• AIM OF THE EXERCISE
Write back every line of the listing exactly, excluding images.

• INFORMATION SUPPLIED
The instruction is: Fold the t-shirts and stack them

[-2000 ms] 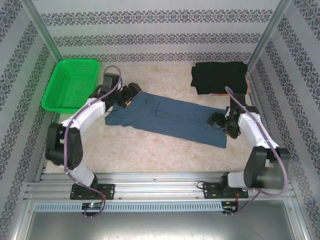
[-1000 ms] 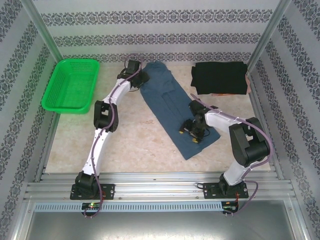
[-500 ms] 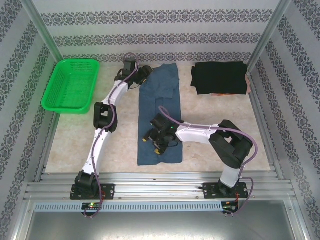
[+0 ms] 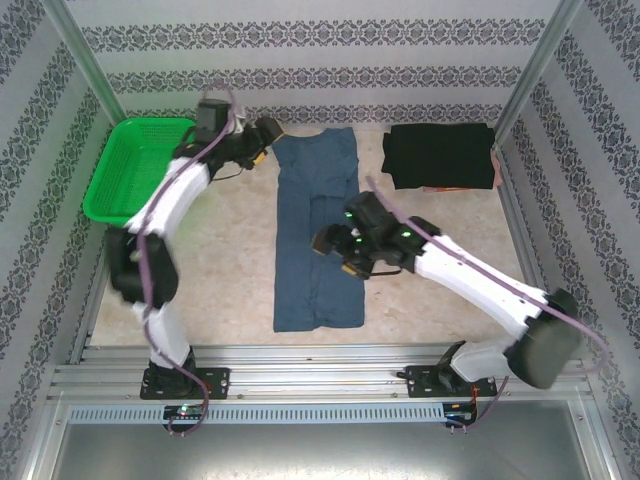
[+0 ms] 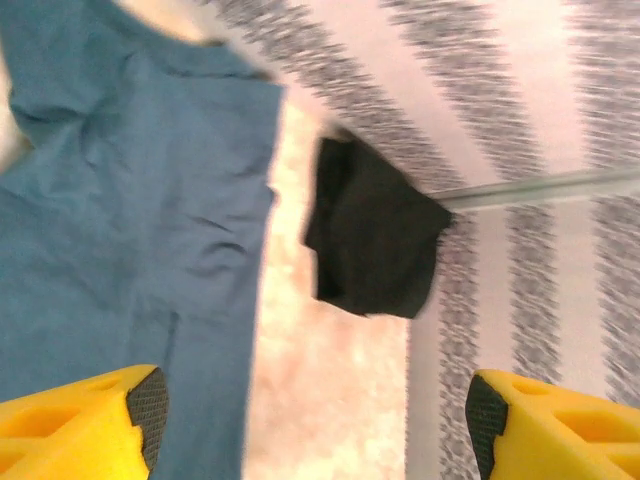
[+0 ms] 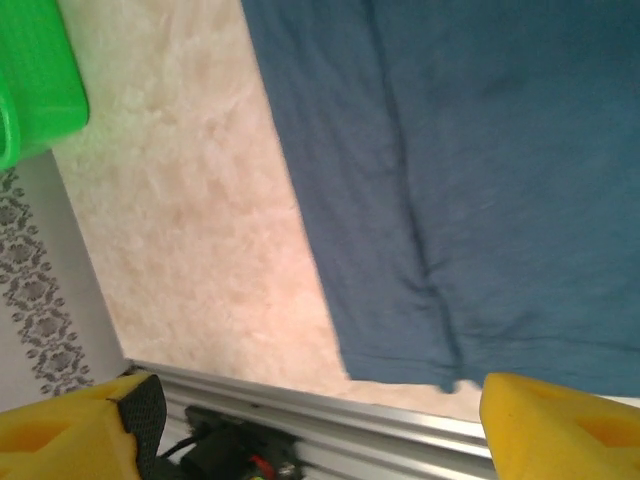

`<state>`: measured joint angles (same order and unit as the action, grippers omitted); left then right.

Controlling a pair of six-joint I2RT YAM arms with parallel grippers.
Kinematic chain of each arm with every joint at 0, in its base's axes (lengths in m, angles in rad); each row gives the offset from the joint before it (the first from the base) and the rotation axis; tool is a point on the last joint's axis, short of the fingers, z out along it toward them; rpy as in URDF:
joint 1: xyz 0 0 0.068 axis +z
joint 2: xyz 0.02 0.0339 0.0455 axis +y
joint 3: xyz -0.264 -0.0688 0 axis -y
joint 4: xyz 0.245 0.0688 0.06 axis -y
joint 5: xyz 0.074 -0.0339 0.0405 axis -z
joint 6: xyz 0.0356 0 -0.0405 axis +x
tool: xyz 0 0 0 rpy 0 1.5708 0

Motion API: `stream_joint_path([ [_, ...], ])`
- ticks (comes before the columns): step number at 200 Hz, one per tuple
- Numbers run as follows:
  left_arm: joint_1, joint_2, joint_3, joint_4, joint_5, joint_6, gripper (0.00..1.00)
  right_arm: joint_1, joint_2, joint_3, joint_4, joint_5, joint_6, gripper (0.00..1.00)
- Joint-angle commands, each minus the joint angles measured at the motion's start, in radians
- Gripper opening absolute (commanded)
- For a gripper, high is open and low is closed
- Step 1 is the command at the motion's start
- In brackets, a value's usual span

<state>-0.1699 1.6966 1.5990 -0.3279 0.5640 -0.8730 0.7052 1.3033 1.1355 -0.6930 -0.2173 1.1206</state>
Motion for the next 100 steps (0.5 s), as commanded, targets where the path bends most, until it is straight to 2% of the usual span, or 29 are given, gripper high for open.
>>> stream_joint_path([
  [1, -0.075, -0.275, -0.270, -0.134, -0.070, 0.048, 0.79, -0.088, -0.057, -0.135, -0.157, -0.012, -0.276, 0.82],
  [11, -0.125, -0.411, -0.432, -0.153, -0.090, 0.011, 0.78, -0.122, -0.084, -0.204, -0.125, -0.068, -0.309, 0.81],
  [26, -0.202, -0.611, -0.667, -0.177, -0.143, -0.071, 0.75, -0.139, -0.118, -0.293, -0.100, -0.075, -0.331, 0.78],
  [53, -0.330, -0.921, -1.011, -0.101, -0.193, -0.279, 0.71, -0.122, -0.209, -0.450, 0.025, -0.131, -0.257, 0.73],
  [72, -0.388, -0.996, -1.098, -0.093, -0.215, -0.328, 0.68, -0.109, -0.282, -0.522, 0.070, -0.134, -0.211, 0.73],
  [100, -0.441, -0.962, -1.197, 0.014, -0.205, -0.390, 0.65, -0.089, -0.287, -0.621, 0.186, -0.169, -0.158, 0.68],
])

• WRITTEN REPLY
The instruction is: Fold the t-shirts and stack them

[-2000 ms] 
[-1000 ms] 
[-500 ms] 
[+0 ms] 
[+0 ms] 
[+0 ms] 

`<state>`: measured joint angles (same order and unit as the action, grippers omitted); left then right.

Controlling a pair of six-joint I2RT YAM arms with parallel grippers.
Kinematic chain of each arm with every joint at 0, in its base's axes (lengths in m, angles in rad); each row gives the offset from the joint before it (the first from the base) and the rotation axis; tool is a point on the last joint's axis, short of the fingers, z out along it toward them; rpy as in URDF:
joint 1: xyz 0 0 0.068 axis +z
joint 2: xyz 0.02 0.0339 0.0455 axis +y
joint 3: xyz -0.264 -0.0688 0 axis -y
joint 4: xyz 0.245 0.0688 0.06 axis -y
joint 5: xyz 0.074 -0.0339 0.0405 axis -z
joint 6: xyz 0.0356 0 -0.0405 axis +x
tool: xyz 0 0 0 rpy 0 1.5708 0

Motion API: `stream_joint_path([ [_, ...], ])`
- ticks (comes before the columns): step number at 200 Hz, one per tuple
- Numbers run as follows:
  left_arm: joint_1, joint_2, joint_3, joint_4, joint_5, joint_6, gripper (0.00..1.00)
  right_arm: joint_1, joint_2, joint_3, joint_4, joint_5, joint_6, gripper (0.00..1.00)
- Joint-angle commands, each minus the joint angles measured at the motion's start, in radians
- Gripper opening absolute (commanded)
- For a gripper, high is open and low is closed
- Step 1 is the command at the motion's start
- In brackets, a value's usual span

<state>-0.1699 1.6966 1.5990 -0.3279 0.5640 -0.8730 0.7052 1.3033 1.1355 -0.6930 -0.2173 1.1206</state>
Motion for the next 100 steps (0.5 s), as commanded, targets where the path bends most, until it is straight to 2% of the usual span, or 29 are given, gripper high for open.
>>> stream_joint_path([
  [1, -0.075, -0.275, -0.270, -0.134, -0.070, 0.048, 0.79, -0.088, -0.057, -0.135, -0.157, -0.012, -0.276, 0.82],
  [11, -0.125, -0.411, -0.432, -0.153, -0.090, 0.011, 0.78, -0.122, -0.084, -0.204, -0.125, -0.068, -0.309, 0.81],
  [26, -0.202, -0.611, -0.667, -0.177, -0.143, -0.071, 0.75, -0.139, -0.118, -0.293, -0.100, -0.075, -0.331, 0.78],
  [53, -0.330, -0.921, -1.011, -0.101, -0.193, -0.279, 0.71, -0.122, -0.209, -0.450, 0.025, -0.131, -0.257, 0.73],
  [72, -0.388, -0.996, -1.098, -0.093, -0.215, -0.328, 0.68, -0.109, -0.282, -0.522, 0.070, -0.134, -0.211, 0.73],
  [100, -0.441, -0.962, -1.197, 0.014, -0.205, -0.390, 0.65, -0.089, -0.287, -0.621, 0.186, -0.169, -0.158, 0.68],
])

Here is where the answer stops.